How to complete this task: Quote exactly, and only, the lines of the material below from the line with "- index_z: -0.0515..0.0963" through the line with "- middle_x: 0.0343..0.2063".

*** Available data Section Begins ***

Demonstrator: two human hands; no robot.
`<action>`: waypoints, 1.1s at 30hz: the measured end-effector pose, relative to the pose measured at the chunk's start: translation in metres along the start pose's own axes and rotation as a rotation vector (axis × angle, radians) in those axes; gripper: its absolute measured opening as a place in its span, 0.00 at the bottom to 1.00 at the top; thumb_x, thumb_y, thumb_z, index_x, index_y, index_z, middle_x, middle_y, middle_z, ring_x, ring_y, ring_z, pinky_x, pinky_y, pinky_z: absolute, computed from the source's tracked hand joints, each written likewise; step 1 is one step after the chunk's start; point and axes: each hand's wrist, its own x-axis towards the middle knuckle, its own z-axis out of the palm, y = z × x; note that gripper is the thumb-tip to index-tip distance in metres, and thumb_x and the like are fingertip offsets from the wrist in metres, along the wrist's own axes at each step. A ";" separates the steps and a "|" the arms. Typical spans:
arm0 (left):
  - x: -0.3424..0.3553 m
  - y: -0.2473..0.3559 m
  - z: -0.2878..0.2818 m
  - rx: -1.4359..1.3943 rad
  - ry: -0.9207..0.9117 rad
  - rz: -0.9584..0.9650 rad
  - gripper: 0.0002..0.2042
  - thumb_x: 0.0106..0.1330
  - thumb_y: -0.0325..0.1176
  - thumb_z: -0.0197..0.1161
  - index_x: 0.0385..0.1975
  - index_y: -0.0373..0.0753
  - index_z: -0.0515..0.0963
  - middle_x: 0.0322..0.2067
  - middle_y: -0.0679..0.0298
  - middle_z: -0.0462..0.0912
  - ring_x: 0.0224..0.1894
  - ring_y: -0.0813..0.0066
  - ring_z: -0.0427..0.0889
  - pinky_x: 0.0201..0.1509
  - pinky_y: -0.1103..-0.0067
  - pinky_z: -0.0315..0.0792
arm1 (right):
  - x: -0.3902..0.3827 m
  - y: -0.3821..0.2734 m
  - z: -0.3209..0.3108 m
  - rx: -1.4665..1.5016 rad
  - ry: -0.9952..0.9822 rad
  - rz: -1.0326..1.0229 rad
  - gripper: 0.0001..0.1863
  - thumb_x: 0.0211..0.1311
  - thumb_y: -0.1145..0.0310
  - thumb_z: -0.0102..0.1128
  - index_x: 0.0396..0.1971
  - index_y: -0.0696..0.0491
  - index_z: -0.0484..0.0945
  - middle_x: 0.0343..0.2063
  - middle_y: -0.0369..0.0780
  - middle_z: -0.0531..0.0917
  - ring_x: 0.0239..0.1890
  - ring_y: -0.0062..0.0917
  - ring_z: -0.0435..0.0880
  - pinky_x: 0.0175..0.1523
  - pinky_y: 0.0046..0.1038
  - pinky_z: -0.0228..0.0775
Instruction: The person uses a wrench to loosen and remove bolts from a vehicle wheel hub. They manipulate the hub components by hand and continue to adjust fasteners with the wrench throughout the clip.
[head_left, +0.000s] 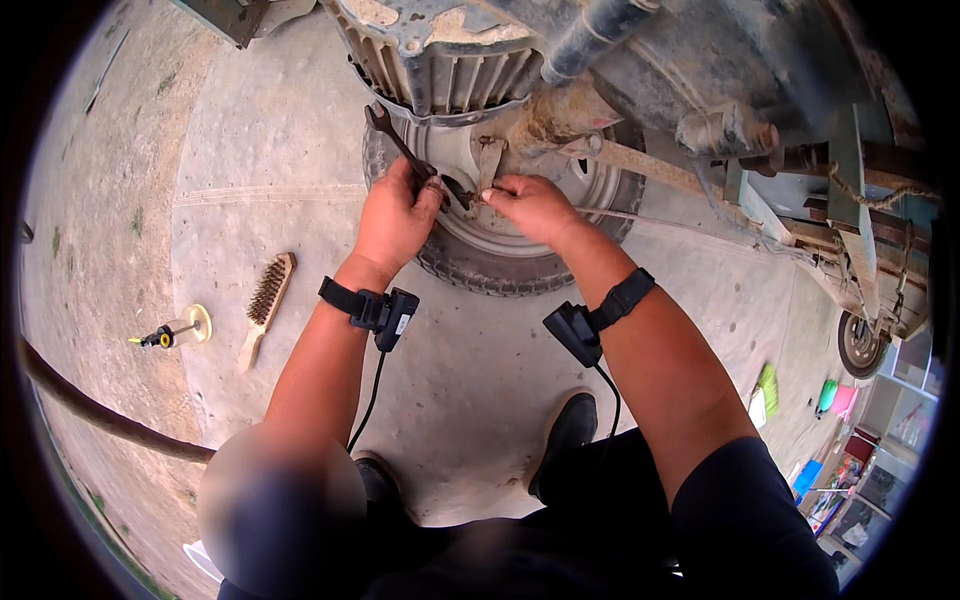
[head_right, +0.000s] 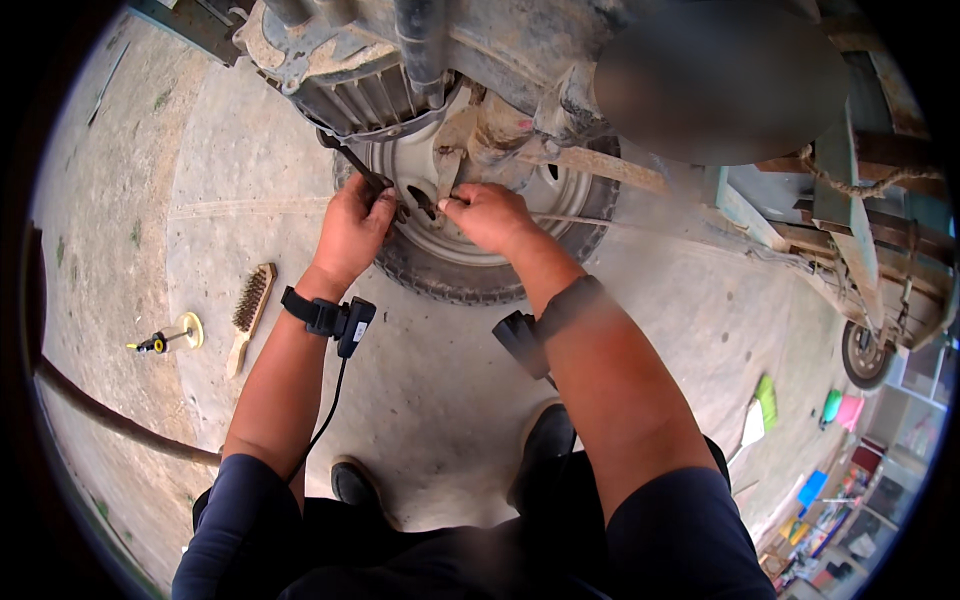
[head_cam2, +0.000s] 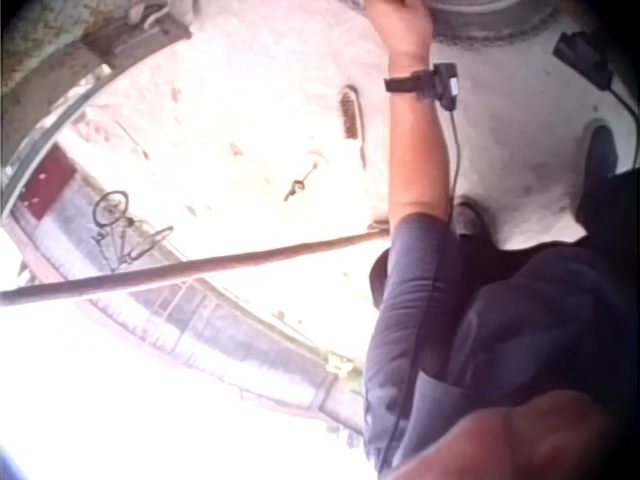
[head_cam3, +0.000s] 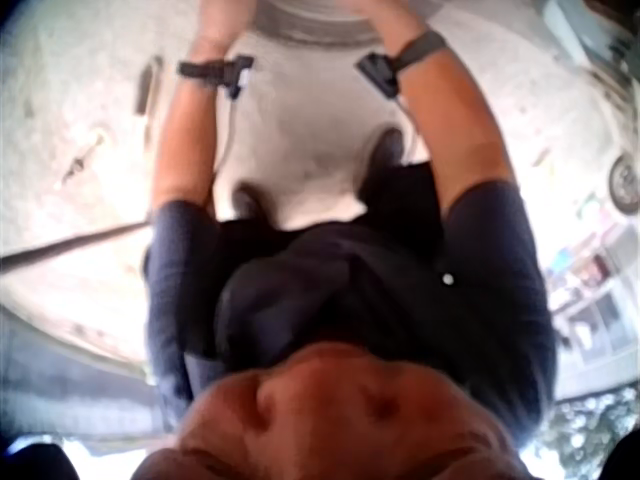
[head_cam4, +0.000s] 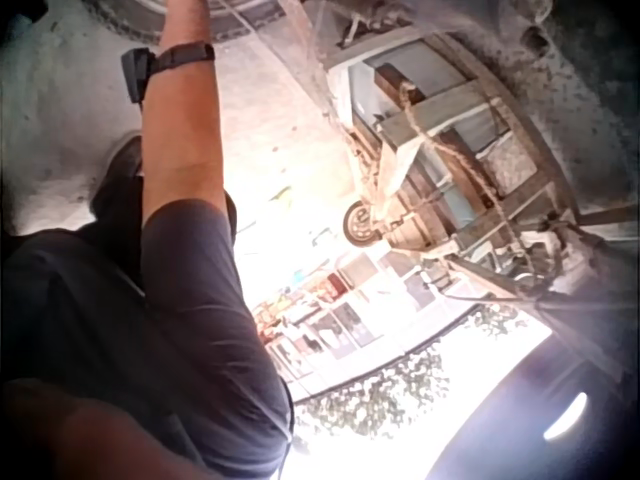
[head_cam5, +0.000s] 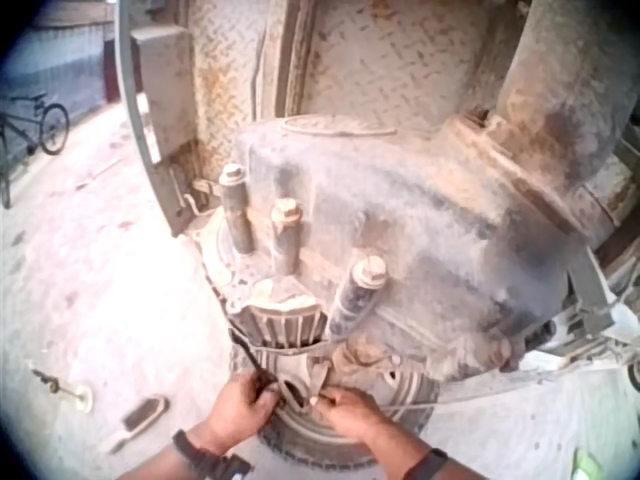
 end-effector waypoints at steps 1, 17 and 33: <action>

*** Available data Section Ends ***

Solution to the exercise:
  - index_z: -0.0515..0.0963
  - middle_x: 0.0322..0.2067
  - middle_y: -0.0679..0.0298
  - middle_z: -0.0462..0.0912
  - ring_x: 0.0224..0.1894
  - ring_y: -0.0813..0.0066
  - ring_z: -0.0427..0.0889
  - pinky_x: 0.0201..0.1509
  - pinky_y: -0.1103..-0.0067
  - pinky_z: -0.0315..0.0792
arm1 (right):
  - x: -0.3902..0.3827 m
  - y: -0.3821..0.2734 m
  - z: -0.3209..0.3108 m
  - rx: -1.4665..1.5016 rad
  - ry: -0.9952..0.9822 rad
  - rz: -1.0326..1.0229 rad
  - gripper: 0.0001..0.1863
  - thumb_x: 0.0211..0.1311
  - thumb_y: -0.1145..0.0310
  - thumb_z: -0.0102..0.1128
  - index_x: 0.0396..0.1971
  - index_y: -0.0696..0.0491
  - index_z: -0.0484..0.0945
  - middle_x: 0.0343..0.2063

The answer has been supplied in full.